Assigned task:
All of the data that follows is to be printed exactly, without pictures.

Recorded information:
-.-.-
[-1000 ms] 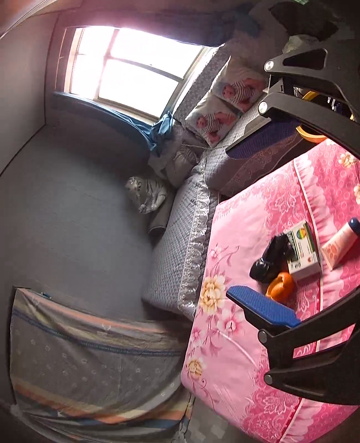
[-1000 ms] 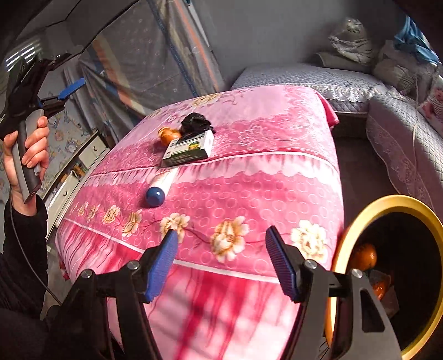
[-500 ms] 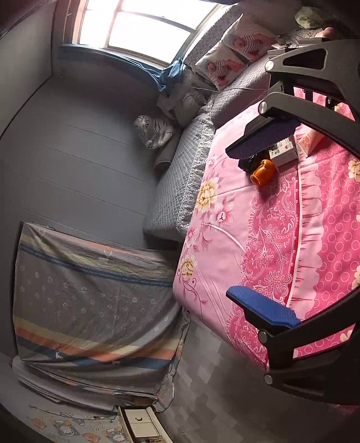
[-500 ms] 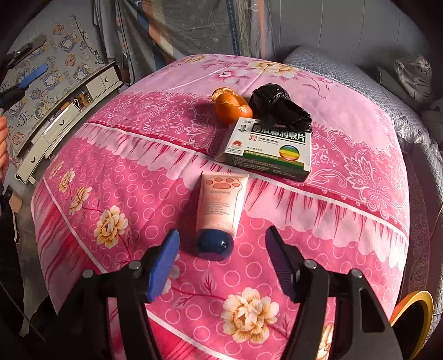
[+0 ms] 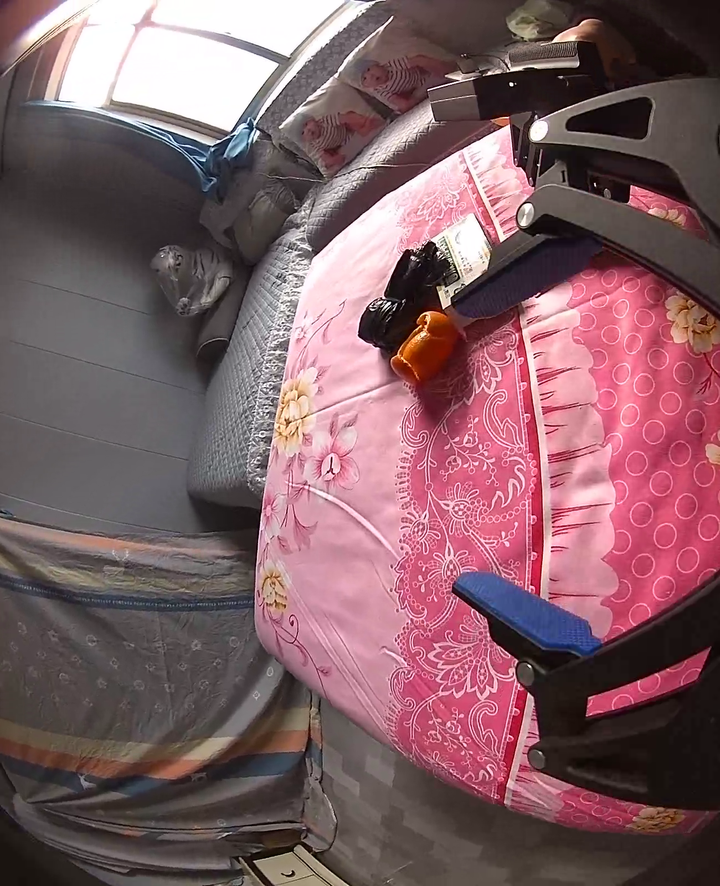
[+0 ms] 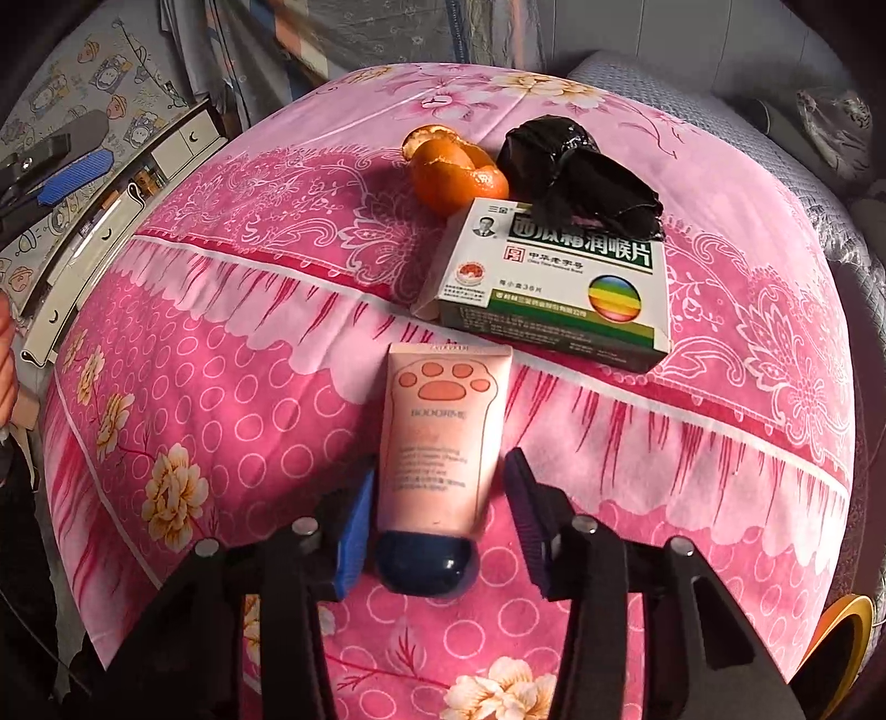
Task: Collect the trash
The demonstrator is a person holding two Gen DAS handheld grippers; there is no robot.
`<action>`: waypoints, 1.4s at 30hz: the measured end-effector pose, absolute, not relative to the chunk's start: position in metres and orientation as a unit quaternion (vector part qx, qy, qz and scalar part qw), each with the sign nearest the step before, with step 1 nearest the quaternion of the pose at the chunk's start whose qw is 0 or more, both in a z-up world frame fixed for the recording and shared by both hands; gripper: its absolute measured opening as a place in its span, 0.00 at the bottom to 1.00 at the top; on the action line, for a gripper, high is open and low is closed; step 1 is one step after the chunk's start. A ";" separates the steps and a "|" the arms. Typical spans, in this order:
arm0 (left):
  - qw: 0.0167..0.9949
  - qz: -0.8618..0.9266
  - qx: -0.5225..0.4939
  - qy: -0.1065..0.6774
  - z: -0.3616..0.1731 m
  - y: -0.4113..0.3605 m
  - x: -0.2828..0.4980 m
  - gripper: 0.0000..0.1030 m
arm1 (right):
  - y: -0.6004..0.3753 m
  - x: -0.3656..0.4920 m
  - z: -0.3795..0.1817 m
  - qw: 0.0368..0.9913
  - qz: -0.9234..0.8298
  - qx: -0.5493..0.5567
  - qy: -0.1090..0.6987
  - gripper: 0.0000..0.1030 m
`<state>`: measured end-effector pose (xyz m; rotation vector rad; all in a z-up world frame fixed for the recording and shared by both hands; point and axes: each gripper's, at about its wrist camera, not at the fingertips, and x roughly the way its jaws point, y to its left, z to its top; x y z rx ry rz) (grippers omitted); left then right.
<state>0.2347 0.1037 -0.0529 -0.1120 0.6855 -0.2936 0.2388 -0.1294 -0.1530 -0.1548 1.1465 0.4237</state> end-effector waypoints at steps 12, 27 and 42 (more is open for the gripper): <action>0.883 -0.174 -0.035 0.434 -0.098 0.033 0.320 0.86 | -0.176 0.195 -0.121 0.842 0.223 -0.011 0.491 0.37; 0.851 -0.169 -0.061 0.493 -0.142 0.004 0.389 0.74 | -0.243 0.121 -0.104 0.850 0.242 0.090 0.459 0.37; 0.880 -0.168 -0.045 0.442 -0.119 0.003 0.354 0.29 | -0.248 0.095 -0.090 0.852 0.262 0.130 0.434 0.37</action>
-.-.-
Task result:
[-1000 ms] 
[-1000 ms] 
[-500 ms] 
[-500 ms] 
[+0 ms] 
[+0 ms] 
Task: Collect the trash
The demonstrator is a person holding two Gen DAS handheld grippers; there is no robot.
`<action>`: waypoints, 1.4s at 30hz: the measured end-effector pose, absolute, not relative to the chunk's start: position in metres and orientation as a unit quaternion (vector part qx, qy, qz and scalar part qw), each with the sign nearest the step before, with step 1 nearest the quaternion of the pose at the chunk's start whose qw is 0 or more, both in a z-up world frame fixed for the recording and shared by both hands; gripper: its absolute measured opening as a place in its span, 0.00 at the bottom to 1.00 at the top; on the action line, for a gripper, high is open and low is closed; step 1 is one step after the chunk's start. A ";" separates the steps and a "|" the arms. Typical spans, in this order:
arm0 (left):
  - qw: 0.0167..0.9949
  - qz: -0.8618..0.9266
  - qx: -0.5225..0.4939
  - qy: -0.1065..0.6774
  - z: -0.3616..0.1731 m
  - y: -0.4113..0.3605 m
  - x: -0.2828..0.4980 m
  - gripper: 0.0000..0.1030 m
arm1 (right):
  - y: -0.6004..0.3753 m
  - x: -0.3656..0.4920 m
  - z: -0.3795..0.1817 m
  - qw: 0.0368..0.9913
  - qz: -0.9234..0.8298
  - qx: -0.5493..0.5567
  - qy: -0.1090..0.6987
  - gripper: 0.0000..0.1030 m
`<state>`: measured end-effector pose (xyz m; rotation vector rad; all in a z-up world frame fixed for the recording and shared by both hands; point and axes: each gripper's, at about its wrist camera, not at the fingertips, and x roughly the way its jaws point, y to its left, z to its top; x y z rx ry rz) (grippers omitted); left then right.
<state>0.2347 0.1037 -0.0529 -0.1120 0.6855 -0.2936 0.2388 -0.1294 -0.1530 -0.1548 1.1465 0.4237</state> end-effector waypoints at steps 12, 27 and 42 (more is open for the gripper): <action>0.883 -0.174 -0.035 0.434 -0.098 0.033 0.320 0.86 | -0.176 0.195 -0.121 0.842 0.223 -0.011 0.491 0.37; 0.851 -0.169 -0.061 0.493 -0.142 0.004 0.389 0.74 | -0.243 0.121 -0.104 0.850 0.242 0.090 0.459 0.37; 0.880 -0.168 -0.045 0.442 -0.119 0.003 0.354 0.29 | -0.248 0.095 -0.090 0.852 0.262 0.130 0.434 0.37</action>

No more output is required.